I think those -- all those things are really resonating with our customers, and we are seeing demand for that. I think that when it comes to packaged applications, we really aren't a good sort of indicator of whether those things are seeing equally good demand or softer demand. So I can't really speak to that. But from our perspective, we're seeing demand continue. We're not seeing really other than, as Anthony mentioned, some of the COVID pent-up demand other than that changing, rest of it, the demand environment seems to be and appears to be really strong. So we're confident about the way '22 is shaping up, and I feel really good about our business.
Hoi-Fung Wong - Senior Analyst
Got it. And I think you mentioned Chef in the largest deal in history, if I heard correctly. Would you associate that with it being part of Progress and perhaps your sales force and your scale help and deliver those kind of higher deal sizes? Or is this more just a large customer came in and obviously, delivered a large signing? Any color in terms of maybe some of the drivers that got you to that level?
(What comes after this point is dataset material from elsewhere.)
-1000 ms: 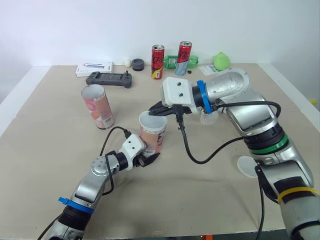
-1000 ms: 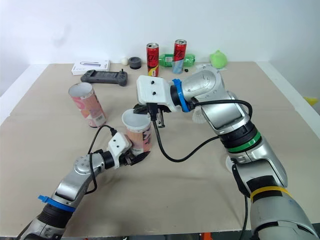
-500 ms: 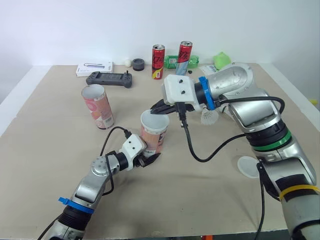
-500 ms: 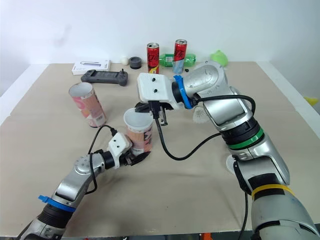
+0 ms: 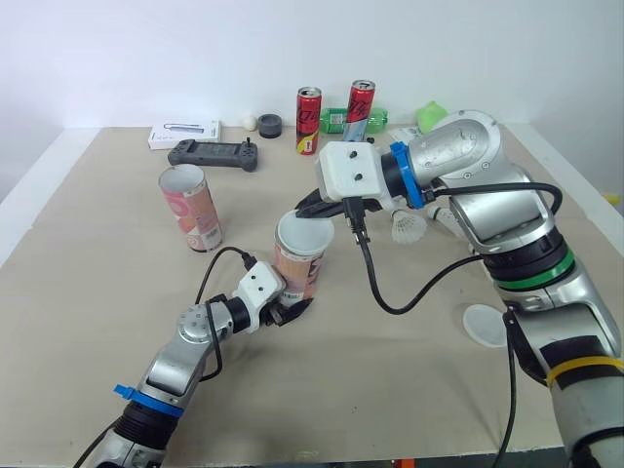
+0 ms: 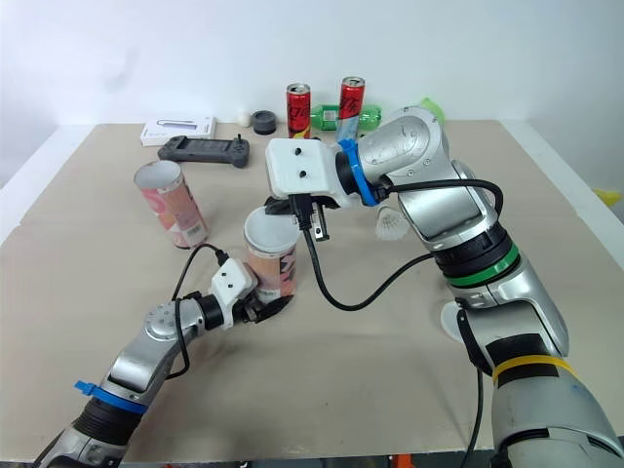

Yogesh K. Gupta - CEO, President & Director
Ken, just to clarify, the Chef deal was a very large deal, and it was a 7-figure expansion, but it was not the largest deal in Chef's history. The largest deal in our -- one of our products' history was around our DevTools products, which is the Telerik DevTools products for building great UI, but -- which was also another 7-figure deal. But the Chef, let me talk, though, however, to the -- to the crux of your question about how this came about. One of the things that is happening is we have continued to improve the capabilities of Chef both in DevOps and DevSecOps. This was a large financial institution. The financial institution has been a user of Chef. We were able to deliver new capabilities that allowed them to come up with new use cases that they could use across their global enterprise and thereby have a really, really large 7-figure deal with us for Chef.
Could Chef have done this on its own? I don't know. I think one of the things that we have done is actually put more resources on the product side in Chef than even Chef had by itself. And we've been able to do that because we have shifted significant amount of those costs to India. And so while the costs are significantly less, the actual number of people on the product is significantly greater. And we have been able to serve the enterprise customers' needs as well as the needs of the open source community really well by doing so.
And I think I mentioned in the last quarter's call that when we had our Chef con, there was an amazingly positive reaction from across the board from our customers and the open source community. So I think it is that focused investment and that focused effort around solving enterprise customers' problems as well as staying focused on the open source community as well. That combination has served us really well on Chef. And I continue to be extremely excited about its future prospects as well.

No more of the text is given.